Saturday, October 26, 2013, 10:30 AM
Trinity Trails, Fort Worth, TX

• location is the intersection of South University Drive & Riverfront Drive in Fort Worth
• meet at the parking lot across the street from the Hofbrau Stakehouse
• for reference, the Hofbrau is at 1712 South University Drive, Fort Worth, TX 76107
• the parking lot is adjacent to the Trinity Trail

The “Slow Spokes DFW” cruiser bicycle club invites all fans of cruiser style bicycles (beach cruisers, vintage balloon tires, ratrod bikes, kustom bikes, comfort bikes, etc.) to join them for a cruiser bike ride on Saturday, October 26, 2013 at 10:30 AM. We will ride a portion of the Trinity Trails system that follows the Clear Fork of the Trinity River. We will head North on the Trinity Trail, around the West side of Trinity Park, and continue North to the confluence of the Clear Fork and the West Fork of the Trinity River.

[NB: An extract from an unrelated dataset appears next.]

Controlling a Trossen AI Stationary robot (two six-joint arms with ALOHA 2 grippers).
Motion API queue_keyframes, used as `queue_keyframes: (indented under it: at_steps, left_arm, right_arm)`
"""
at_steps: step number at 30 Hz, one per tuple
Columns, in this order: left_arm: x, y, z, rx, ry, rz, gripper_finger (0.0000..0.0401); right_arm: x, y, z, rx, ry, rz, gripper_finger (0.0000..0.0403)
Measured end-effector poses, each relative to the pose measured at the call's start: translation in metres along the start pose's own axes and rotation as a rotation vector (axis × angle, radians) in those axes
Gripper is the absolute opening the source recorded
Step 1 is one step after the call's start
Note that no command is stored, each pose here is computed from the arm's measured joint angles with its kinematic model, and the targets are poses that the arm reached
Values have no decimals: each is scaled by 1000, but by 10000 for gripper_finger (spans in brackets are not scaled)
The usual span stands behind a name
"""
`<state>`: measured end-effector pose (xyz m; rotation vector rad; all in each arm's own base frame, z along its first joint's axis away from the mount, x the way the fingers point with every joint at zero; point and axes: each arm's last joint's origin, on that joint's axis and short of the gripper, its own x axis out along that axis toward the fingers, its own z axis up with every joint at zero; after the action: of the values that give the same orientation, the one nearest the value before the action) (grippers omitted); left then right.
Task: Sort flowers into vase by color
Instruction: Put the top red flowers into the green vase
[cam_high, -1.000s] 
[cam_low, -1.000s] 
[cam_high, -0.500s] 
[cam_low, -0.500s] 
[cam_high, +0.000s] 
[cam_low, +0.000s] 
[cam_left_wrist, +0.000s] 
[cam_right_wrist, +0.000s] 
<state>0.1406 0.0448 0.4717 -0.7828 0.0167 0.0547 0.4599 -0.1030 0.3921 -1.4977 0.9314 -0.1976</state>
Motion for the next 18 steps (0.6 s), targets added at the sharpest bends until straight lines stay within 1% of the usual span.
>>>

At that point, we will head back South on the Trinity Trail, passing by the East side of Trinity Park, and then we will make a stop for food and refreshments at the popular “Clear Fork Food Park,” featuring an array of tasty food trucks. The food truck park is located on the Trinity Trail (at 1541 Merrimac Circle). After that, it is a very short ride South on the Trinity Trail back to the parking lot we started from.

Let’s make this ride a “spooktacular” good time! Whoever displays the most Halloween spirit will receive a special prize. Hope to see you there.


----------



## Fattirefan (Oct 21, 2013)

Looking forward to seeing you at the Slow Spokes DFW cruiser bike ride on Saturday 10/26/13 in Fort Worth.


----------



## shanicegomes (Nov 4, 2013)

Oh Bad for me i missed it this time


----------



## Gary Mc (Nov 4, 2013)

Anybody got pics??????


----------



## jerrykr (Nov 4, 2013)

*Here's the Ride Video*

https://vimeo.com/78448513

Facebook - Slow Spokes DFW - Others posted pictures there also.

Enjoy - Come out and join us!


----------



## Iverider (Nov 5, 2013)

Nice video! What camera are you using? I'm debating buying a smaller than DSLR point and shoot right now.


----------



## jerrykr (Nov 15, 2013)

GoPro Hero 2 for all the bike riding clips.

Canon T3i DSLR for pre and post stills and videos.

I would recommend the GoPro from the standpoint of mounting options.


----------